* **Your objective**
Report how many lines of the records below include the word "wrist". Give nothing but the number.

Collected data

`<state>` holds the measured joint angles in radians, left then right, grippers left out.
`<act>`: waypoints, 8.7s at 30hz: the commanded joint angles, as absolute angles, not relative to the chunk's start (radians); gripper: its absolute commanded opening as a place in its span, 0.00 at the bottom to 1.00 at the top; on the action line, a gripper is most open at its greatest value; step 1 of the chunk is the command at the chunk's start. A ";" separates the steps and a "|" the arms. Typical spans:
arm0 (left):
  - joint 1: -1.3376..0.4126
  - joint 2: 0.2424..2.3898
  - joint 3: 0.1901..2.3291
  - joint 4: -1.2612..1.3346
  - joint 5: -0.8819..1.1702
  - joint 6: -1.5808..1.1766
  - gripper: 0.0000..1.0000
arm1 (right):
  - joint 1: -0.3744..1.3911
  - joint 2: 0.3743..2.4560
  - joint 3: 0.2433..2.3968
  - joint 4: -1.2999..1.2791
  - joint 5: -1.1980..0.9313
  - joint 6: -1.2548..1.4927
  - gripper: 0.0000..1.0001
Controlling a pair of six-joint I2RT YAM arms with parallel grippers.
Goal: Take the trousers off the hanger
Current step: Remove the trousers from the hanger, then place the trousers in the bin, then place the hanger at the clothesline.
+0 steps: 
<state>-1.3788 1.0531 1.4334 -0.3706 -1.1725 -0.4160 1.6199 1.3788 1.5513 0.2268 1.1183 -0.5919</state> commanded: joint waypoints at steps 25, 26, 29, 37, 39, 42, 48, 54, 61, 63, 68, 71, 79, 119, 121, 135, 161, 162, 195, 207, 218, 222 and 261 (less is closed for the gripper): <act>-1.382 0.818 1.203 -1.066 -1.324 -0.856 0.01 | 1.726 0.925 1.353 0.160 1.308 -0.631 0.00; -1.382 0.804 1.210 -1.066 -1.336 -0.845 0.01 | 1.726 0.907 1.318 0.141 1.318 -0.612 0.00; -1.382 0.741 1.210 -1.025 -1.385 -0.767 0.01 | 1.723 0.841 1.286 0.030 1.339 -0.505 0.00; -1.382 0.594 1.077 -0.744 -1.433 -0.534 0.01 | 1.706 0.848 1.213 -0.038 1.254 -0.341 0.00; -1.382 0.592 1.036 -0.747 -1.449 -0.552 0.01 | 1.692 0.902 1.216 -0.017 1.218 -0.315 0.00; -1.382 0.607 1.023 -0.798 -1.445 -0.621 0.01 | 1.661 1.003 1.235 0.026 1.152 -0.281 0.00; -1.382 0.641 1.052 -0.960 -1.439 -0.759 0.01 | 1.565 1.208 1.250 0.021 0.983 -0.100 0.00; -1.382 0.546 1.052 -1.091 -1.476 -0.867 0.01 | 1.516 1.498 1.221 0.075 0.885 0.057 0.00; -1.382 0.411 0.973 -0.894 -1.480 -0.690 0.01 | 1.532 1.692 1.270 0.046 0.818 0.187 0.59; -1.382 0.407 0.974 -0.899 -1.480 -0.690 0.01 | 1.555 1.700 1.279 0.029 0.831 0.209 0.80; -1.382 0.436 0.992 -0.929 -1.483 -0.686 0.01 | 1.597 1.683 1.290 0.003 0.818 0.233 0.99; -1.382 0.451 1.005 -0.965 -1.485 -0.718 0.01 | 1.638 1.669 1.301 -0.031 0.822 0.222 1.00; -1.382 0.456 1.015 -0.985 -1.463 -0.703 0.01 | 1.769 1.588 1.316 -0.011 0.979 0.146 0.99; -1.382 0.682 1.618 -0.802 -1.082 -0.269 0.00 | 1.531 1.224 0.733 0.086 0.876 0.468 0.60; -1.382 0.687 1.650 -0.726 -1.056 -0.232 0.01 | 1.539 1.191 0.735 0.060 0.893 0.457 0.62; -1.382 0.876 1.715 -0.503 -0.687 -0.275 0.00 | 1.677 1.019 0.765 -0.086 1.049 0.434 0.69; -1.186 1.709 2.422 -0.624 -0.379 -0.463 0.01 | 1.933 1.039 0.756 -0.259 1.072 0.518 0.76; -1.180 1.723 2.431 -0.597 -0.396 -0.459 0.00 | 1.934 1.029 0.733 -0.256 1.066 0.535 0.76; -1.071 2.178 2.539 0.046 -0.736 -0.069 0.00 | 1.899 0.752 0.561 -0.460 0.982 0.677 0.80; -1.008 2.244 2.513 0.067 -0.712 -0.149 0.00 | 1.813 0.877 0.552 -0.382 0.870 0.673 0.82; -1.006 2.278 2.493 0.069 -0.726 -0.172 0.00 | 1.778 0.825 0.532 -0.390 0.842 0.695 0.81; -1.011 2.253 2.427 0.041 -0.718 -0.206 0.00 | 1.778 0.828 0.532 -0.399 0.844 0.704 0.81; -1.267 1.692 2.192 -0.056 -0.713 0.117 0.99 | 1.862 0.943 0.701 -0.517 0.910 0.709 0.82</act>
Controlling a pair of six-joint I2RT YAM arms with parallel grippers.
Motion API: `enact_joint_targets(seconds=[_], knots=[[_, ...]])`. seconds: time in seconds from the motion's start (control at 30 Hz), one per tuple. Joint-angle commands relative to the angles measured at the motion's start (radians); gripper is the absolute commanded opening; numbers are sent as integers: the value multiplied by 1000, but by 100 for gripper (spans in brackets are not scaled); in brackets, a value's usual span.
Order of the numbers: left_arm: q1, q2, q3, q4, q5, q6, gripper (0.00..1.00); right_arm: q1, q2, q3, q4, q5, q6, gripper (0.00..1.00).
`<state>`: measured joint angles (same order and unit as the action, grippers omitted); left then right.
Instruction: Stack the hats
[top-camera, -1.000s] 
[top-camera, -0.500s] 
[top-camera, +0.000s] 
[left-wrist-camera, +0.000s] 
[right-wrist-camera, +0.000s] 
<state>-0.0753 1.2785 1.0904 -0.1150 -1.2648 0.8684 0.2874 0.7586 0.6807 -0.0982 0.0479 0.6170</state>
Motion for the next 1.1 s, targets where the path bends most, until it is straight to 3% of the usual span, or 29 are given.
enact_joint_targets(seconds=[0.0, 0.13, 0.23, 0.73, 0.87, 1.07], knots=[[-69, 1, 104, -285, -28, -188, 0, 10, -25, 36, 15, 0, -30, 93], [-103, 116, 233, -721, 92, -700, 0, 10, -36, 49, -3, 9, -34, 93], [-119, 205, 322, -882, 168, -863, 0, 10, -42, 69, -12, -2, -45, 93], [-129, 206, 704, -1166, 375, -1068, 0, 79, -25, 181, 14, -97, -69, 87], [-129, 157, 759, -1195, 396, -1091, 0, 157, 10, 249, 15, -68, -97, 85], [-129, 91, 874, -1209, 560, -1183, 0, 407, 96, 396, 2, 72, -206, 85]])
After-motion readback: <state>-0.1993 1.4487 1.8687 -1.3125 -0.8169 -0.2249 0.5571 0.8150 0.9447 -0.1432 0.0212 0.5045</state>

* **Reply**
2